→ **Data shown**:
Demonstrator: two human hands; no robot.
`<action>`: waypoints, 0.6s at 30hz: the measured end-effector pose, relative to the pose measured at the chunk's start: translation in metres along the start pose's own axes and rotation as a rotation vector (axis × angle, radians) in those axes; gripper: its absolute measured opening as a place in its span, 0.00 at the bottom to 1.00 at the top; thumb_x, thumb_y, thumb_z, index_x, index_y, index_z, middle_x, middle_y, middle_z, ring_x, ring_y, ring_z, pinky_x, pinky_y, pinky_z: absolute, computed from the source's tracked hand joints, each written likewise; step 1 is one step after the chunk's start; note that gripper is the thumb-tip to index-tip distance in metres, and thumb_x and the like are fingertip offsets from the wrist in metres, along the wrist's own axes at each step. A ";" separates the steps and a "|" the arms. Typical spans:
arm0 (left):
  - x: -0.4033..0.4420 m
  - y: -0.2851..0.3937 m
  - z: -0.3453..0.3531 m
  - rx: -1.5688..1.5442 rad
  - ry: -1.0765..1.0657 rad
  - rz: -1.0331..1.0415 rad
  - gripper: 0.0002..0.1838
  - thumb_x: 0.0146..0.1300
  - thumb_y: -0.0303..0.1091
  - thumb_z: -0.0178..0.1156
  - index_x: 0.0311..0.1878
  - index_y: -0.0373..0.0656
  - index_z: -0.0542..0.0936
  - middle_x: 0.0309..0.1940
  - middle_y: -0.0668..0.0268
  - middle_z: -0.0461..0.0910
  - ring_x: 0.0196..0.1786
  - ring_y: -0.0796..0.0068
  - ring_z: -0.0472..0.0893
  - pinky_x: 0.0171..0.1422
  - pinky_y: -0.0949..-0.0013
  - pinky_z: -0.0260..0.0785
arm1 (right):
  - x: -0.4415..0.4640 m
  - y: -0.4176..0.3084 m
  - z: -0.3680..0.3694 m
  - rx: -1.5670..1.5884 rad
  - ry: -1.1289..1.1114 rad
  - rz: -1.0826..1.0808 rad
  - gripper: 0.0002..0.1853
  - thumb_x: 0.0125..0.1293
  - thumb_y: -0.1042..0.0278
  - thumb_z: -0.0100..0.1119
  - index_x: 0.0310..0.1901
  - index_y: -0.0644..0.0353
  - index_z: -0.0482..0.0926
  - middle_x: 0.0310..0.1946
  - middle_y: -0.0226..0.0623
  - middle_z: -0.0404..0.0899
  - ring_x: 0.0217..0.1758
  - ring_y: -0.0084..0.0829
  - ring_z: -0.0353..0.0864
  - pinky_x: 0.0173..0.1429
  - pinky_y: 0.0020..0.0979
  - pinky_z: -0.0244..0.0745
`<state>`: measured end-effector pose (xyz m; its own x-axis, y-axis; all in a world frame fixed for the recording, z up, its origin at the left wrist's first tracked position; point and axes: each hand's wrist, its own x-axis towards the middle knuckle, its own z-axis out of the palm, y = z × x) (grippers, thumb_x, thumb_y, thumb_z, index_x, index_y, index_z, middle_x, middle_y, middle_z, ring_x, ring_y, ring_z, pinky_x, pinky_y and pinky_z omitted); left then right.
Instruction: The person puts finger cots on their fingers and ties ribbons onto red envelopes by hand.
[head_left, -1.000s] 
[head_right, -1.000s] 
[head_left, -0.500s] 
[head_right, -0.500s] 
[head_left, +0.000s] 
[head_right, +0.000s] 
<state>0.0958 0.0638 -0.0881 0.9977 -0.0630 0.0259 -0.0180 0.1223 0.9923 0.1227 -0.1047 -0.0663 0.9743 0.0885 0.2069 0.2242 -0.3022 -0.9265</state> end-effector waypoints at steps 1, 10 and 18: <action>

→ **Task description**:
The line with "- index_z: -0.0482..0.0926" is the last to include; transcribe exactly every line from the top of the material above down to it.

→ **Reply**:
Demonstrator: two human hands; no robot.
`<action>`: waypoints, 0.6s at 30hz: the measured end-effector pose, relative to the pose measured at the chunk's start: translation in metres along the start pose's own axes and rotation as a rotation vector (axis × angle, radians) in those axes; gripper: its absolute measured opening as a place in its span, 0.00 at the bottom to 1.00 at the top; thumb_x, thumb_y, thumb_z, index_x, index_y, index_z, middle_x, middle_y, middle_z, ring_x, ring_y, ring_z, pinky_x, pinky_y, pinky_z: absolute, computed from the source's tracked hand joints, each written likewise; step 1 is one step after the chunk's start; note that gripper is the thumb-tip to index-tip distance in metres, and thumb_x and the like are fingertip offsets from the wrist in metres, along the wrist's own axes at each step. A ";" separates the steps and a "|" the arms. Typical spans:
arm0 (left):
  - x: -0.4033..0.4420 m
  - y: -0.2851..0.3937 m
  - z: -0.3453..0.3531 m
  - rx: -1.5688..1.5442 rad
  - ry: -1.0765..1.0657 rad
  - rz: -1.0331..1.0415 rad
  - gripper: 0.0002..0.1838
  - thumb_x: 0.0146..0.1300
  - thumb_y: -0.0303..0.1091
  - thumb_z: -0.0178..0.1156
  - index_x: 0.0311..0.1878
  - index_y: -0.0373..0.0656
  - index_z: -0.0542..0.0936
  - middle_x: 0.0309..0.1940
  - middle_y: -0.0668..0.0268
  - middle_z: -0.0461..0.0910
  - ring_x: 0.0196..0.1786
  - ring_y: -0.0796..0.0068
  - ring_z: -0.0472..0.0893
  - pinky_x: 0.0171..0.1422
  - pinky_y: -0.0949..-0.0013
  - pinky_z: -0.0260..0.0785
arm1 (right):
  - x: -0.4415..0.4640 m
  - y: -0.4176..0.3084 m
  - z: -0.3680..0.3694 m
  - rx: -1.5670..1.5884 rad
  - ry: -1.1289..1.1114 rad
  - rz: -1.0826..1.0808 rad
  - gripper: 0.0002..0.1853
  - thumb_x: 0.0125..0.1293
  - thumb_y: -0.1042..0.0278
  - thumb_z: -0.0100..0.1119
  - index_x: 0.0310..0.1901
  - index_y: -0.0644..0.0353
  - index_z: -0.0482..0.0926

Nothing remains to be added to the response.